I closed my eyes and steeled my face to show nothing. Absolutely nothing. I worked to keep my breathing steady and slow, and managed to keep my heart rate slower than a speeding bullet. Maybe. For about half a minute. And then the heat ricocheted out of the slice and right to my core. I knew it was bad when Eli left the room. “Coward,” I hissed to his retreating back. And then moaned as the healing energies bent my head back and arched up my spine.
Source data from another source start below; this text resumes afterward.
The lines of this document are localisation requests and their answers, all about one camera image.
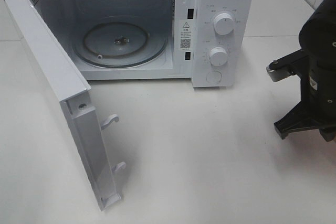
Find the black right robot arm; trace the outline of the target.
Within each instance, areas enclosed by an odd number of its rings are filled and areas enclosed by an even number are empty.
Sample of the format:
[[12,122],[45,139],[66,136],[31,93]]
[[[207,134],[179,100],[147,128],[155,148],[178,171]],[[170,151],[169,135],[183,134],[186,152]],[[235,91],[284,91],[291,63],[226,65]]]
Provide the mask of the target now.
[[335,140],[335,0],[323,0],[299,33],[301,48],[267,66],[272,81],[300,78],[300,102],[274,123],[282,139],[290,133],[319,130]]

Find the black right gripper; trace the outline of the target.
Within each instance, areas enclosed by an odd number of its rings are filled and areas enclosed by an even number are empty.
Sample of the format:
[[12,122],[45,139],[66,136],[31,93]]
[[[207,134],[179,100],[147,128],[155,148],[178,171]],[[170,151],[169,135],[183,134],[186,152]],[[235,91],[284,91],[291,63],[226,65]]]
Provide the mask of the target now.
[[300,78],[301,101],[274,123],[281,138],[294,132],[318,130],[326,142],[335,139],[335,69],[309,59],[308,73]]

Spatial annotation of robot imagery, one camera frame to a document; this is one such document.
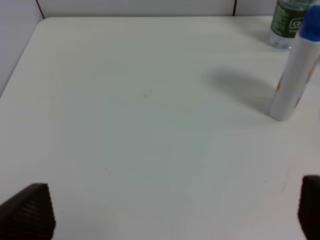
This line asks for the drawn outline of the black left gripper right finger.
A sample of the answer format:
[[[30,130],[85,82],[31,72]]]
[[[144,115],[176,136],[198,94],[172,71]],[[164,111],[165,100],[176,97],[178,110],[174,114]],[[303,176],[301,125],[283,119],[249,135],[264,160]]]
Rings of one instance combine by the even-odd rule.
[[[320,176],[302,178],[297,212],[298,220],[307,240],[320,239]]]

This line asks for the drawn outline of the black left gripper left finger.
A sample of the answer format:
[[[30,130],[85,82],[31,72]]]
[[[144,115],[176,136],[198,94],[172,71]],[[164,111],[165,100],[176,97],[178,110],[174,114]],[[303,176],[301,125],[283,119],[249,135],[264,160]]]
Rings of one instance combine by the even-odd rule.
[[[51,240],[56,228],[46,183],[33,183],[0,205],[2,240]]]

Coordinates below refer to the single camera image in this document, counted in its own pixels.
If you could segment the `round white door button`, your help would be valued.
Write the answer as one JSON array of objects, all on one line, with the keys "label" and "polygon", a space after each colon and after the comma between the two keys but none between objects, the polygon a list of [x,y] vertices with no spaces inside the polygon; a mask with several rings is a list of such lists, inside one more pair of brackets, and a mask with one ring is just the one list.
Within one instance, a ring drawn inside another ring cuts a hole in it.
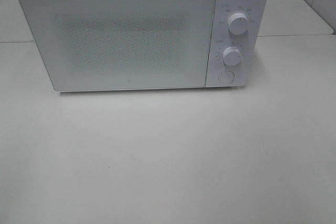
[{"label": "round white door button", "polygon": [[235,74],[231,71],[224,71],[218,76],[219,82],[223,84],[232,83],[234,81]]}]

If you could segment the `white microwave knob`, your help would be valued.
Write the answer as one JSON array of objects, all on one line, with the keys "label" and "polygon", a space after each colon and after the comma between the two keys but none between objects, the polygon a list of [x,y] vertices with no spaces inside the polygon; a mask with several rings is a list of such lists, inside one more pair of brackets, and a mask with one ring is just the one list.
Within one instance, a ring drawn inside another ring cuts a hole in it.
[{"label": "white microwave knob", "polygon": [[235,66],[242,61],[243,54],[238,47],[228,47],[223,53],[223,62],[227,66]]},{"label": "white microwave knob", "polygon": [[233,35],[241,35],[248,30],[249,19],[243,12],[236,12],[228,17],[228,29]]}]

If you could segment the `white microwave door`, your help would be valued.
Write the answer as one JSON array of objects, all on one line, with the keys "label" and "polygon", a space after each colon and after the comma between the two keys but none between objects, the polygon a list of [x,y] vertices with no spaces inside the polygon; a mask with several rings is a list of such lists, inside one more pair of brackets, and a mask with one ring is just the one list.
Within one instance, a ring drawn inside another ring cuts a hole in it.
[{"label": "white microwave door", "polygon": [[199,88],[214,0],[19,0],[60,92]]}]

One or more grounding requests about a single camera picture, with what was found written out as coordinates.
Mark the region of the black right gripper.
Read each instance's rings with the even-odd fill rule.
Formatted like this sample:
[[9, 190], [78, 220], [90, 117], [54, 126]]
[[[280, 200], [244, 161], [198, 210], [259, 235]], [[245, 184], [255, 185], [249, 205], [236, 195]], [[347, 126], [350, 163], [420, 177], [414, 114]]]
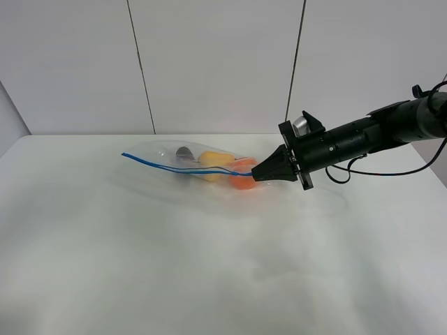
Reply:
[[296, 137], [290, 120], [279, 124], [285, 144], [281, 144], [263, 162], [252, 168], [255, 181], [297, 181], [305, 191], [314, 187], [310, 173], [335, 162], [335, 145], [323, 124], [303, 111], [311, 133]]

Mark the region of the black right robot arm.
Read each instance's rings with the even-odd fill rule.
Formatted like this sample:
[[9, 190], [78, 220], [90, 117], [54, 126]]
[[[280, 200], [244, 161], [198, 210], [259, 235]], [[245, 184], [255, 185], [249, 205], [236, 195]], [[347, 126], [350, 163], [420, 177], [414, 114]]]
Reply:
[[284, 143], [251, 171], [255, 181], [300, 181], [304, 190], [313, 187], [310, 174], [338, 168], [353, 174], [353, 164], [376, 152], [408, 143], [446, 139], [446, 93], [441, 82], [429, 91], [412, 88], [413, 100], [405, 100], [370, 112], [367, 117], [332, 130], [303, 112], [295, 122], [279, 125]]
Healing and desire, two halves of vamp magic.

 

Edmund laughed gently against my flesh; the vibrations of his laughter rebounded through me, and his arms circled my waist, pulling me against his body. I felt another moan rising and swallowed it down. No way was I gonna moan again. Not. Gonna. Happen.

 

He could have had me right there, on the small couch in the small room. But Edmund was a gentleman. Either that or Leo’s proscription against any vamp seducing me made him refrain. I was betting on the latter, and couldn’t decide whether I should thank Leo or stake him when, much later, Edmund rose from the floor beside the couch and pulled a knitted afghan from somewhere and covered me with it.

 

“You are well.”

 

I swallowed and said, “Thanks, Ed. And thanks for not, um, you know.”

 

“I like my head where it is,” he said, confirming my guess. “But the moment you no longer work for my master, I will come to you. If you are willing, then I will give you all the pleasure that I am able.” He leaned in, close to my face. “And I am very, very able.”

 

“Oh,” I said, keeping my eyes closed like the fraidy-cat that I was. I waved a hand in what might have been agreement or might have been waving him away from me. “I’ll keep that in mind. And, ummm . . . thanks.” I dropped the hand over my face. “And, yeah. Thanks.” The door opened and closed behind him. I smelled Eli and I said, “If you say anything, even one single word, I’ll cut you and feed your lifeless body to the dogs.”

 

“We don’t have dogs.” That didn’t stop him from laughing, however, and somehow, the wordless laughter, low and mocking, was even worse than anything he might have said. Without looking at him, I gathered my torn clothes and the afghan and went to the ladies’ locker room, where I rinsed off Edmund’s healing-induced desire beneath a stream of cool water. And cursed the fact that New Orleans never had really cold water.

 

? ? ?

 

The meeting was held in the downstairs conference room, necessitating only a short walk through the corridors. I had put on a pair of slim pants, my thigh rig, and a short-sleeved, dark copper sweater I found in my locker, which looked pretty good against my lighter copper skin tone. Black slippers. With my slicked-back hair and red lipstick, I looked striking. Not beautiful—I’d never be beautiful—but striking I could do. Striking was easy for tall, slender women.